Read through the data, and wherever a line holds the word "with", write that line out.

##### DATA BLOCK #####

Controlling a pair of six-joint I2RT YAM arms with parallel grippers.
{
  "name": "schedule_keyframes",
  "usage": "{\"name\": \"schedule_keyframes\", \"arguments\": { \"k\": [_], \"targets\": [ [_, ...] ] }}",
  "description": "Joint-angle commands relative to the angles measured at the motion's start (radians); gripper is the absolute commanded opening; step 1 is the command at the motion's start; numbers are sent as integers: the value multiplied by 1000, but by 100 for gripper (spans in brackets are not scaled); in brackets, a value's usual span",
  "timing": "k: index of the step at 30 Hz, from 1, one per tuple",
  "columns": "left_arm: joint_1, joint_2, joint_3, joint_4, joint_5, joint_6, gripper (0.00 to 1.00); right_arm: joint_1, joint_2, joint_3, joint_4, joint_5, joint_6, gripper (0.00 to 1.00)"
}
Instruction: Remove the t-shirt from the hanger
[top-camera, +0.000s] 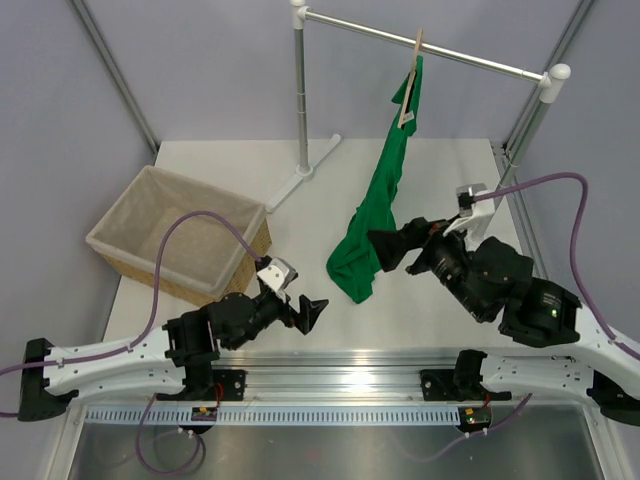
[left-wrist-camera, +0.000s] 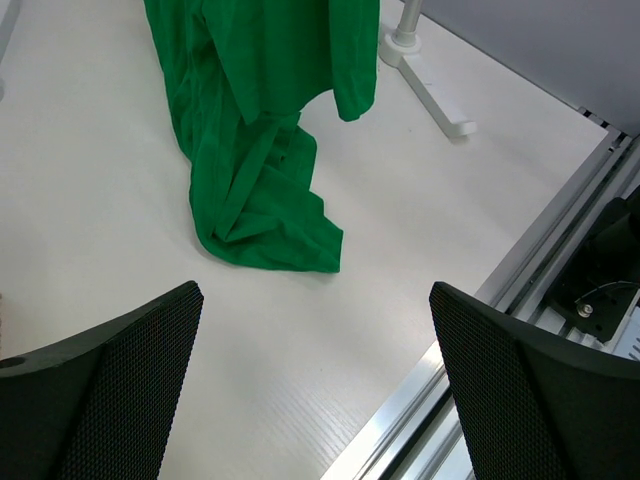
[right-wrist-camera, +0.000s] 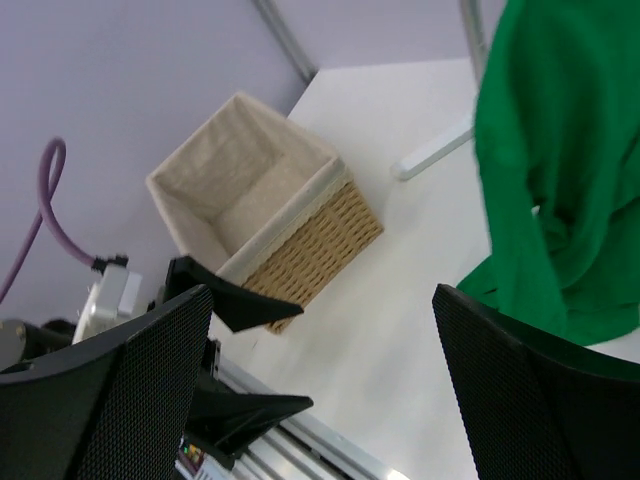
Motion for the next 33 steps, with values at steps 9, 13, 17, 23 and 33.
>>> {"name": "schedule_keyframes", "arguments": {
  "k": [9, 13, 17, 23, 33],
  "targets": [
    [-5, -13, 20, 60, -86, -34, 99, -82, 364, 395, -75, 601, -253, 91],
    [-5, -7, 26, 49, -97, -40, 99, -248, 557, 584, -205, 448, -116, 93],
    [-3, -12, 24, 46, -109, -48, 99, -255, 766, 812, -371, 539, -92, 86],
    [-5, -10, 27, 37, -109, -54, 99, -292, 943, 939, -504, 608, -2, 64],
    [-3, -8, 27, 38, -97, -65, 99, -294, 986, 928, -719, 758, 182, 54]
  ]
}}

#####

▸ SOLUTION TO THE EXERCISE
Controlling a pair of six-joint I2RT YAM arms with parallel grippers.
Motion for the next 33 steps, with values at steps 9, 13, 17, 23 and 33.

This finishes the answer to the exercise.